Ahlak, belli bir dönemin temsilen karıma kızıma parama dokunmayıncılığıdır. insan ilişkilerde kalıp oluşturan, ahlakın olduğu yerde özgürlüğün olmadığı bir olgudur. Ahlak felsefesi, felsefesi tamamen zırıltıdan ve mülkiyetcilikten nemalanmaktadır.
yaşamın her alanında çoğunluğun doğru kabul ettikleridir genel bir kavramdır. okadar generdir ki asıl cahillik ahlak yoksunluğudur.
örneğin; fizik bilgin yoksa fizik dünyasında yer edinemezsin, yemek pişirmek hakkında bi fikrin yoksa en basit aşçıyla konu hakkında konuşamazsın yani konu hakkında fikrin yoksa bir fizikçinin gözünde de bir aşçının gözünde de cahilsin fakat sadece fizik ve pişirmek konusunda.
ahlaksızsan hepimizin gözünde cahilsin. okumuş olman, popüler olman, zengin olman bişeyi değiştirmez, değiştirmemeli...
Bir millet, zenginliğiyle değil, ahlak değeriyle ölçülür.
Atatürk
Ahlakı olmayan bir millet her türlü sapıklığa açık hale gelir. insanlar doyumsuzlaşır. Toplum dejenere olur. "Terbiye sınırlarından dışarı çıkan bir daha içeri giremez."

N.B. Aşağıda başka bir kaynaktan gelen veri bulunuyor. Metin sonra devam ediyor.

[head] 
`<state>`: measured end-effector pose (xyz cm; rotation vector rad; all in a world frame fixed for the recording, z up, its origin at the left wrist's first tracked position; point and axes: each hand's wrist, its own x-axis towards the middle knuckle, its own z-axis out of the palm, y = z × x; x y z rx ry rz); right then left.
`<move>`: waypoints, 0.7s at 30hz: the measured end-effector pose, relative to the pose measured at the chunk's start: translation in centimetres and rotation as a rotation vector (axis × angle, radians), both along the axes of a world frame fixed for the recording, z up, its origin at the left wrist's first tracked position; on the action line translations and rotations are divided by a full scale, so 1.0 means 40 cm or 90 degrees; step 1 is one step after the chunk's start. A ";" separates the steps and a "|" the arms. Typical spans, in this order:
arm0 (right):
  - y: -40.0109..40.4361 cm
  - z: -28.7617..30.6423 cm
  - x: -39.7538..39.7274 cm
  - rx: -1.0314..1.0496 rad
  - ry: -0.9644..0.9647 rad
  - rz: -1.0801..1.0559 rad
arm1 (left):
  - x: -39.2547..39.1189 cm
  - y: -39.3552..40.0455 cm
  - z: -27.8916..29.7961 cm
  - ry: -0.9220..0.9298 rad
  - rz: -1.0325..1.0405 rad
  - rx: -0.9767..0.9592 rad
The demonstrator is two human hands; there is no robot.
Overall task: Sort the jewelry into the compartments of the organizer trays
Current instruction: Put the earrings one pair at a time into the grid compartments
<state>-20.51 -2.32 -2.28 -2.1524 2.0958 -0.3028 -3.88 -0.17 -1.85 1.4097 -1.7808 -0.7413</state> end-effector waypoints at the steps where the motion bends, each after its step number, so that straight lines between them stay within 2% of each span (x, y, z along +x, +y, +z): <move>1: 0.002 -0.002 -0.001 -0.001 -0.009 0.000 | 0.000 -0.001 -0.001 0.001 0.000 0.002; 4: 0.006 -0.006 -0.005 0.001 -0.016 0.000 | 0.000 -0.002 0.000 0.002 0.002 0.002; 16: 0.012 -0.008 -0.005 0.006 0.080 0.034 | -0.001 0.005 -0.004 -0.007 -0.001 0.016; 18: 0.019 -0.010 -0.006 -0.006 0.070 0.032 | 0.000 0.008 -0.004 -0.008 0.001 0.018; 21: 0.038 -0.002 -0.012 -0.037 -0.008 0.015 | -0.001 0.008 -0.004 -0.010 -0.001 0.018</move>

ben önceden bunu vicdani bir şey sanardım ancak bir gün bu bilinçaltı ile ilgili bir video izledim ve adamın anlatışı çok farklı düşünmeme neden oldu. şöyle ki ahlak denilen şey vicdanla uzaktan yakından alakalı değil ve ahlaki kurallar asla evrensel olamazlar çünkü bu kurallar resmen insanın deneyimlerinin birikimi gibi duruyor. bilinçaltında her şey hiçbir akli yön barındırmadan birikiyor ve bunlar bildiğin dış çevrenin etkisinde olan birikimler. kişilerin ahlaki yargıları da nerden baksan çocukluğunda var olmaya başlıyor.
yani bir eylemin doğru veya yanlış olduğunu benimseyen şey ortak bilinçaltında olan çoğunluğun hükmü oluyor.

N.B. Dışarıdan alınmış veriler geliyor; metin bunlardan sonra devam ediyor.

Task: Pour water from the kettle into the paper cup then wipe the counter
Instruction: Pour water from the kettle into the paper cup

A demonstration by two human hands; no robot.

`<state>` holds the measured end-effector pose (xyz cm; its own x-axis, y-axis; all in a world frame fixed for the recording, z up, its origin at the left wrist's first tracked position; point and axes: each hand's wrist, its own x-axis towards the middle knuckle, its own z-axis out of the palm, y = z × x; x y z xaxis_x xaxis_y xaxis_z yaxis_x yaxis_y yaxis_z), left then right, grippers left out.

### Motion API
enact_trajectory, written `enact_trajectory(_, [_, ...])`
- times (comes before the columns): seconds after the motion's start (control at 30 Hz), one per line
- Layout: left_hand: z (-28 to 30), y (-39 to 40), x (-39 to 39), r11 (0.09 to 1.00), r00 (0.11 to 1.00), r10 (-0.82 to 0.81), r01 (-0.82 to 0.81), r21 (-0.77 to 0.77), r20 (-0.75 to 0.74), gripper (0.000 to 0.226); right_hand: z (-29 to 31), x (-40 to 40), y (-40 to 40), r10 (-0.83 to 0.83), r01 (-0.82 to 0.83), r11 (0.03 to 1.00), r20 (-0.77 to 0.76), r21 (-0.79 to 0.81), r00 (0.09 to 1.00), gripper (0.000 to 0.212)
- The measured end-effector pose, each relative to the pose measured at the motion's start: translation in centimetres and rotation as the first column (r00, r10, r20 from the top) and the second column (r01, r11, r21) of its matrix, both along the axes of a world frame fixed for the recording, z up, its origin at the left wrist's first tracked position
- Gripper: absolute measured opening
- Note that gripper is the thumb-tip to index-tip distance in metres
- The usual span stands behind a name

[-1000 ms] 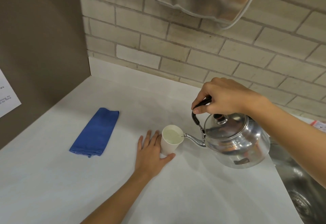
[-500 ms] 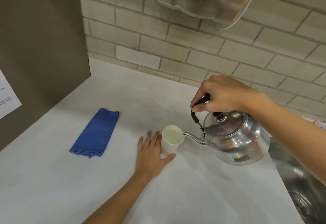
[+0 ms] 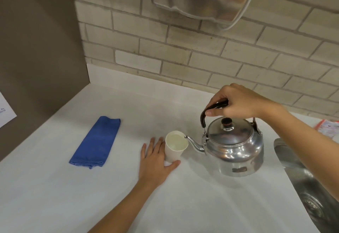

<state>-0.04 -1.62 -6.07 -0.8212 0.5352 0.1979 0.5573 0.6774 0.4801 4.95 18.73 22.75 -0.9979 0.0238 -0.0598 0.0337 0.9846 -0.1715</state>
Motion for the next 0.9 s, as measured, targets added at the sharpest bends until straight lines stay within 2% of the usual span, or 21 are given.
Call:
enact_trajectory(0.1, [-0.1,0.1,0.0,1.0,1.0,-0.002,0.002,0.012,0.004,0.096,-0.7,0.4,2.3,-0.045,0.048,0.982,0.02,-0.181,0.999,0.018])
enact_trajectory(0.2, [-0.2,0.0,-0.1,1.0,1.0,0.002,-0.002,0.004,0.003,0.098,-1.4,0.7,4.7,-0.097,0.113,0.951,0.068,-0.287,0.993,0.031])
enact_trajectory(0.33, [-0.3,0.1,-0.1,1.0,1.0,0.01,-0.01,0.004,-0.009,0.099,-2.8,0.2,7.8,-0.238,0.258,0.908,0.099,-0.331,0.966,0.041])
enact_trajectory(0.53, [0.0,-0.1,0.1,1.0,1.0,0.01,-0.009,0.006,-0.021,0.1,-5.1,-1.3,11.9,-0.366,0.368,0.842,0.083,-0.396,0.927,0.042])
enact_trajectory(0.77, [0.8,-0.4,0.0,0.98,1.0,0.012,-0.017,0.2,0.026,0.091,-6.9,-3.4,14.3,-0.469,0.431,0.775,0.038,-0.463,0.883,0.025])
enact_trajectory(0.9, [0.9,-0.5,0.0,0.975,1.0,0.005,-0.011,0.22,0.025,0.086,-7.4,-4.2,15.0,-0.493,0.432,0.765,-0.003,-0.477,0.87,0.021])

feriştahım sikilmişti o ara, bir eylemde bizim yanlış veya doğru yapmamızı ben vicdanla ilgili bulduğum için insanın vicdanının sızlaması onu o eylemden geri tutar diye düşünüyordum fakat vidanın da ötesinde kişiyi bir eylem sonucunda acıya götüren de bildiğin bilinçaltı.
yani bu nihilist abilerin sözüne gelmeme ramak kalıyor, resmen her şey bizim yapıp bizim hükme vardığımız durumlar.
o yüzden bu ahlak da öyle, bize şu an doğru veya etik gelen ne varsa hepsi bir telkinin ürünü ve toplumsal olarak bu telkin farklılaştığında bugün ahlaklı bulduğumuz bir çok şeyi anormal karşılıyor olabiliriz.
ayrıca insan bilinçaltınsının bir değeri de, öngörüsü de, estetiği de, iyisi de kötüsü de yok. ayrıca bilinç bile bunların birikimin anlık rastgele verdiği kararlar gibi duruyor. veya bu birikimin getirdiği şartlanılmışlık gibi duruyor da olabilir.
psikolojimi bozdular, daha da bu psikanalizcileri dinlersem iki olsun.